Le dépôt de la déclaration de cessation de paiement se fait en conformité avec les dispositions du code de commerce. ArcelorMittal, en dépit de la mobilisation du syndicat de l'entreprise qui a mis en avant la préservation des emplois, n'avait pas réussi à obtenir de la Banque extérieure d'Algérie un prêt de 200 millions de dollars pour effectuer des travaux de rénovation et pour payer une dette de 120 millions de dollars contractée auprès de Société Générale et arrivée à échéance. Les choses semblent s'être accélérées avec l'intervention d'Ahmed Ouyahia qui a donné l'assurance que le complexe d'El-Hadjar ne sera pas fermé tout en demandant au syndicat d'entreprise de ne «pas être une arme» aux mains d'ArcelorMittal. Le syndicat d'El-Hadjar a, en effet, pris parti pour la direction de l'entreprise et a fustigé la Banque extérieure d'Algérie pour avoir refusé d'octroyer le prêt de 200 millions de dollars. Le syndicat a pris acte de la prise de position du Premier ministre sur la pérennité du complexe d'El-Hadjar et a donc, objectivement, cessé d'être un moyen de pression.

LA BEA S'EXPLIQUE

Au demeurant, au sens strict du terme, une banque apprécie le risque et le niveau des garanties attendues sur la base de la rentabilité de son intervention et la solvabilité du bénéficiaire du crédit. Le sort des 6.000 travailleurs d'El-Hadjar est un souci du gouvernement, il n'a pas à être celui du banquier. A plus forte raison, il n'a pas à devenir un élément de la négociation sur l'octroi d'un prêt. Or, il semble que du point de vue de la BEA, les garanties présentées par ArcelorMittal sont sans valeur. Selon son PDG, Mohamed Loukal, ArcelorMittal, le partenaire de l'Algérie dans le complexe sidérurgique d'El-Hadjar (Annaba), veut faire endosser à sa banque ses propres contraintes financières. ArcelorMittal a «utilisé comme parade durant tout le processus de négociations (avec la BEA pour l'octroi d'un crédit de 14 milliards de DA), des propositions de garanties de prêt qui n'ont pas de valeur», a-t-il déclaré. «Dans ce dossier il y a lieu de ne pas se tromper de cible et de vouloir incriminer la BEA à tout prix». Loukal a expliqué que depuis la mise en œuvre du partenariat, ArcelorMittal a réorienté la relation bancaire au profit de banques privées, en dépit du fait que la BEA est la banque du complexe El-Hadjar depuis sa création. La BEA s'est trouvée ainsi «confinée à assurer les remontées de trésoreries vers ces banques (privées) et la paie des travailleurs du complexe», ajoute-t-il.

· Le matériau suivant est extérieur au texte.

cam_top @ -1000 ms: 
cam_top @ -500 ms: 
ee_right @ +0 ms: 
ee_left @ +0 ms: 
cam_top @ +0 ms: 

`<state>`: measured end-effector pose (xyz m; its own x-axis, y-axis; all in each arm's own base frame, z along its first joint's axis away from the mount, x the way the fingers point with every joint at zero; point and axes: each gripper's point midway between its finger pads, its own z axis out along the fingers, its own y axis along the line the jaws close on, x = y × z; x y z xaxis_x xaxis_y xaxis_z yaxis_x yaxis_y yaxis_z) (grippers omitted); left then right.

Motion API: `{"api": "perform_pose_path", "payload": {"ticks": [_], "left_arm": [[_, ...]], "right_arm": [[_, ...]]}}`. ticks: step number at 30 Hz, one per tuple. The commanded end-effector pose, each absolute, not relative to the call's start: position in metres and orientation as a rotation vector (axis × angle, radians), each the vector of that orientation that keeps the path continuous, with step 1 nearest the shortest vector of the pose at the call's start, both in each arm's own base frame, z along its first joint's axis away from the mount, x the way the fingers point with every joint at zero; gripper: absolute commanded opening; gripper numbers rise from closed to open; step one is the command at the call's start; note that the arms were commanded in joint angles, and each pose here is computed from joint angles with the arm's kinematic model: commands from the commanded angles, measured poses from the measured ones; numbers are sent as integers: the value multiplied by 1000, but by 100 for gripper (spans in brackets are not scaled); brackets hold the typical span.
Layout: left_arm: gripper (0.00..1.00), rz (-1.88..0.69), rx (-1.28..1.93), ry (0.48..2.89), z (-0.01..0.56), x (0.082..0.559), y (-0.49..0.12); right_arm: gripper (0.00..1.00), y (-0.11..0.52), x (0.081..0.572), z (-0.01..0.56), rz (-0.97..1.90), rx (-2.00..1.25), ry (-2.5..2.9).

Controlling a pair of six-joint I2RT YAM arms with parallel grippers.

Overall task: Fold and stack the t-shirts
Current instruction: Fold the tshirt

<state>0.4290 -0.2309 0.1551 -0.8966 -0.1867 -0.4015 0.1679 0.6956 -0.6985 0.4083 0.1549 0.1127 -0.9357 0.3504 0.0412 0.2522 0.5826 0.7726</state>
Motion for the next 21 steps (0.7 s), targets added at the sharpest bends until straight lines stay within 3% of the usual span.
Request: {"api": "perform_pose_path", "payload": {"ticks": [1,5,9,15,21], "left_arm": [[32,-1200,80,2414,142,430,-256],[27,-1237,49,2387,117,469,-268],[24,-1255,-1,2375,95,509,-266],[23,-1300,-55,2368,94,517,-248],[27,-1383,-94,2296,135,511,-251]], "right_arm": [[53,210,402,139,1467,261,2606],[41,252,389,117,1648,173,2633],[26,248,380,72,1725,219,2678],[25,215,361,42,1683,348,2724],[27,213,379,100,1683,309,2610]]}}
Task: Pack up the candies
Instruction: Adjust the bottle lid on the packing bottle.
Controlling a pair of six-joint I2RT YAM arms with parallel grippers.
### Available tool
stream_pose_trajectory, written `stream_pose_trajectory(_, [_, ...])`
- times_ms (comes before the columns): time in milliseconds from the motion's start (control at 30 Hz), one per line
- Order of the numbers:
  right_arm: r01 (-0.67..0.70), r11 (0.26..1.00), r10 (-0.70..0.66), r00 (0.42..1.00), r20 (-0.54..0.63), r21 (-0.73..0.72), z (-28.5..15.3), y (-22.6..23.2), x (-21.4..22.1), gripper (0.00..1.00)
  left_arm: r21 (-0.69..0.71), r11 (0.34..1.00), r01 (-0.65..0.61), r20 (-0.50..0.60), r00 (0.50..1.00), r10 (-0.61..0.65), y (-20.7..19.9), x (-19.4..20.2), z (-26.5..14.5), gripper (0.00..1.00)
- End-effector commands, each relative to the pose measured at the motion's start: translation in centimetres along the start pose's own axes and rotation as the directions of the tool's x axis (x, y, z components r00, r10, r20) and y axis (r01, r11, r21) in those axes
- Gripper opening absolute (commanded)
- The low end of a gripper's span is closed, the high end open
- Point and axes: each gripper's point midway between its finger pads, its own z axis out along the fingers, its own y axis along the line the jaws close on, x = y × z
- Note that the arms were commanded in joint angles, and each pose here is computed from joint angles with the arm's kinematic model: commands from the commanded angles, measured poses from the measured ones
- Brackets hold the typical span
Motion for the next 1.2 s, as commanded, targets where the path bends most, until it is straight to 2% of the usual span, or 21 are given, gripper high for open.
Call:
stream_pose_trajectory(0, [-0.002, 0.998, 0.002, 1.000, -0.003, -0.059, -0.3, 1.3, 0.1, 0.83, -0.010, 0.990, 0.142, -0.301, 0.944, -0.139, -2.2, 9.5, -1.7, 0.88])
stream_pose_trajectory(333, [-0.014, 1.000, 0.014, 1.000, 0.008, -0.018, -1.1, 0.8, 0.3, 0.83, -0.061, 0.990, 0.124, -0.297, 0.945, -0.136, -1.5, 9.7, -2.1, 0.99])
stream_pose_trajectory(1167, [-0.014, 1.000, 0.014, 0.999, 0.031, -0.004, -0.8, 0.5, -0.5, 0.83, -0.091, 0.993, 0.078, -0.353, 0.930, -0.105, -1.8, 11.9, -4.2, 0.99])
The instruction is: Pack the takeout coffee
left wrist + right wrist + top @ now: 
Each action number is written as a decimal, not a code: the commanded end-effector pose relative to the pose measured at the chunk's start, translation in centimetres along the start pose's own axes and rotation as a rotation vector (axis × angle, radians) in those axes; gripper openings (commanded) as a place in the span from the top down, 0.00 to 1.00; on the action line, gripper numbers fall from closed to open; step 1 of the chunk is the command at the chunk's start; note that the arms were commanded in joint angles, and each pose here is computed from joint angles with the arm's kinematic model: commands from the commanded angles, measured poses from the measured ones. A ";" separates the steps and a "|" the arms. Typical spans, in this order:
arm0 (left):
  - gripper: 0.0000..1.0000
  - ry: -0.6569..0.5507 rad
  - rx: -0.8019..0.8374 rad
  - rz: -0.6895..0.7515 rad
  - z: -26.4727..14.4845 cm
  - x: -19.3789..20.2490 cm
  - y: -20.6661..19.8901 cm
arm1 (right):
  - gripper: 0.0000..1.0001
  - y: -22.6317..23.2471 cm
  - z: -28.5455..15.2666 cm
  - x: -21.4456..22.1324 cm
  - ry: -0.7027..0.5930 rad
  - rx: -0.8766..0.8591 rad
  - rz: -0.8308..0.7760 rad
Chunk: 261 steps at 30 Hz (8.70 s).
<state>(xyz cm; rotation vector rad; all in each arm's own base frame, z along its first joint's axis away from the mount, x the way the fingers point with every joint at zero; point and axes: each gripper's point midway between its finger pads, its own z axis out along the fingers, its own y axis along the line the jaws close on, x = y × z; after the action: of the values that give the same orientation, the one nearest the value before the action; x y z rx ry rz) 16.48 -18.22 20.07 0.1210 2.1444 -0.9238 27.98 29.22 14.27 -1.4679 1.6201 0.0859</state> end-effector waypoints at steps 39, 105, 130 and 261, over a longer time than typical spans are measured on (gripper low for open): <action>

Cette désaffection d'ArcelorMittal avait même conduit la BEA à envisager de fermer son agence implantée au niveau du site car devenue «vulnérable sur le plan de la rentabilité». ArcelorMittal a repris attache avec la BEA pour obtenir un crédit d'exploitation de 5 milliards de dinars et un crédit de 9 milliards de dinars pour le rachat d'une dette contractée auprès de Société Générale.

DES GARANTIES POUR SOCIETE GENERALE MAIS PAS POUR LA BEA !

La BEA a demandé, à ce qu'il semble, des garanties au moins égales à celles octroyées à Société Générale. La position de la BEA se défend parfaitement, estiment des spécialistes du secteur bancaire. Elle se fonde sur le constat fait par la banque qu'ArcelorMittal n'est pas un client fidèle et ne peut donc prétendre à des largesses. Ce même client refuse de donner les garanties que la BEA attend. Et ce refus est d'autant mal vécu qu'ArcelorMittal aurait donné ces garanties à Société Générale Algérie. «Pourquoi on donne des garanties à Société Générale et non pas à la BEA. Pourquoi je donnerai un crédit sans garanties à un étranger pour la simple raison qu'il me menace avec les six mille travailleurs algériens», a résumé Ahmed Ouyahia. Le complexe El-Hadjar est peut-être sur le chemin de la renationalisation.